Husker Scientists Boost Performance of Emerging Nanomaterial

In 2011, chemists and engineers met the MXenes: a large family of two-dimensional nanomaterials whose members have already shown real talent for storing energy, purifying water and protecting against electromagnetic interference.

nanomaterial
This rendering depicts the arrangement of a two-dimensional nanomaterial featuring three titanium atoms and two carbon atoms. The material is part of the so-called MXene family, which has shown promise in the realms of energy storage and water purification. Alexey Lipatov; Advanced Electronic Materials/Wiley-VCH

Knowing the family could find employment in those fields for years to come, researchers have since launched the equivalent of a background check into job performance, versatility, stability and quirks.

Scientists from the University of Nebraska-Lincoln and Drexel University recently published findings on an especially promising candidate that includes three titanium atoms and two carbon atoms. Their paper demonstrated that modifying the traditional method of synthesizing the MXene can substantially affect the structure and related properties of its individual, nanoscopic flakes.

The researchers then measured the electrical conductivity of their synthesized flakes, which substantially outperformed those previously reported. By doing so, they also established a threshold for conductivity that engineers could eventually target when incorporating the MXene in lithium-ion batteries, transistors, capacitors and other devices.

“MXenes are synthesized as thin sheets that are then processed for different applications,” said co-author Alexander Sinitskii, associate professor of chemistry at the University of Nebraska-Lincoln. “An important research direction in this field is to develop synthetic approaches to produce MXene sheets with high structural quality and electrical conductivity.”

MXenes begin their lives in the so-called MAX phase, whose name describes its signature components: the “M,” a transition metal such as titanium or chromium; an element such as aluminum from the “A” group of the periodic table; and the “X,” representing carbon or nitrogen atoms. To synthesize MXenes, chemists have used acidic solutions to etch away the “A” group while leaving the other layers intact – a relatively simple, high-yield technique.

But previous solutions have produced relatively small flakes peppered with nanoscopic pinholes that limit the movement of conductivity-driving electrons while offering plenty of opportunities for oxidation to degrade the material.
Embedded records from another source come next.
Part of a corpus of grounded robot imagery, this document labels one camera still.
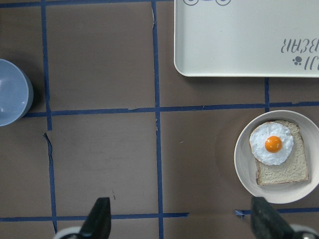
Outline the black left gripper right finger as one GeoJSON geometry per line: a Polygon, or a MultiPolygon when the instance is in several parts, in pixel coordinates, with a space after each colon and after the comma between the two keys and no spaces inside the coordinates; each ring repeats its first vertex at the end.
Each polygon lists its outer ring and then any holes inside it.
{"type": "Polygon", "coordinates": [[[291,239],[291,226],[263,197],[251,199],[251,230],[257,239],[291,239]]]}

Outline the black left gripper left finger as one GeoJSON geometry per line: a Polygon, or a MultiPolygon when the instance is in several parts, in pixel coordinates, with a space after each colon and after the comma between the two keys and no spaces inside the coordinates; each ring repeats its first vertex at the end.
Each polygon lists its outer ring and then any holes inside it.
{"type": "Polygon", "coordinates": [[[108,239],[111,232],[110,198],[98,198],[79,231],[80,239],[108,239]]]}

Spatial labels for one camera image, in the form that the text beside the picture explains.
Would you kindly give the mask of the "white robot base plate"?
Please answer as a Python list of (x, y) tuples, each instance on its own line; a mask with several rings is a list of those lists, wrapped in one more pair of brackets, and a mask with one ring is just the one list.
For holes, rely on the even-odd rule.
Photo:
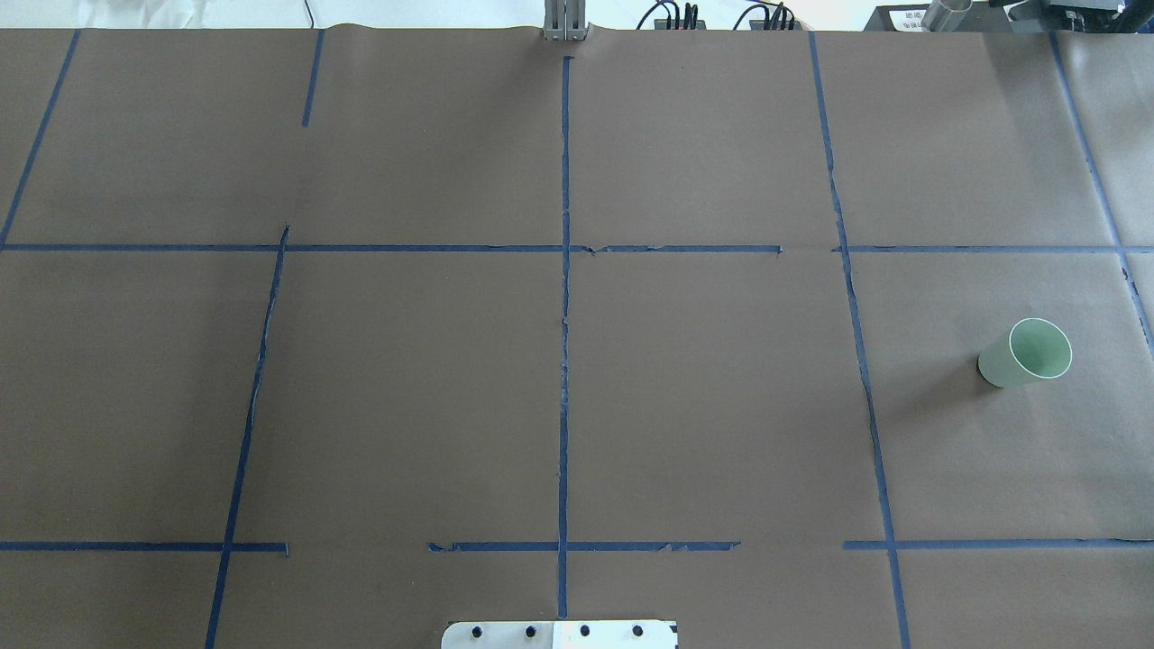
[(441, 648), (679, 648), (677, 625), (654, 619), (462, 621)]
By tweaking the ratio of solution to MAX phase, the Nebraska-Drexel team managed to synthesize defect-free flakes that were about 25 times larger, significantly more conductive and far less susceptible to degradation than those prepared via other approaches.
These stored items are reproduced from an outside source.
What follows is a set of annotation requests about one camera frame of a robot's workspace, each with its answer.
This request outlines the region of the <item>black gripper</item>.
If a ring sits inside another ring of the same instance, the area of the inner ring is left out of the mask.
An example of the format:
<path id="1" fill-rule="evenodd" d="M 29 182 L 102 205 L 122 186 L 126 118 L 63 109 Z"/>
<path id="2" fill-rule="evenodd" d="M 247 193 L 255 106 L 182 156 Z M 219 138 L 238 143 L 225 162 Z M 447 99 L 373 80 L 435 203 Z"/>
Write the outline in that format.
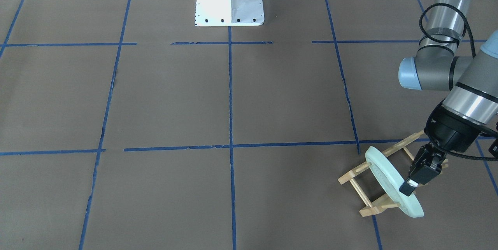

“We found that these slight variations in the chemical procedures result in pretty dramatic differences in the qualities of the products we obtain,” said Sinitskii, a member of the Nebraska Center for Materials and Nanoscience. “Our measurements revealed that electrical conductivity of MXene sheets is actually close to that of graphene, the two-dimensional material that holds the present record for conductivity. Information about the intrinsic properties of individual MXene sheets is important for optimizing the performance of energy-storage devices that consist of multiple sheets.”

The team’s paper appeared in the December issue of Advanced Energy Materials, which featured the study on its back cover. Sinitskii authored the paper with Alexey Lipatov, research assistant professor of chemistry; Alex Boson, graduate student in chemistry; along with Drexel University’s Yury Gogotsi, Mohamed Alhabeb and Maria Lukatskaya.

The team received support from the National Science Foundation, the NSF-funded Nebraska Materials Research Science and Engineering Center, and the U.S. Department of Energy’s Office of Science.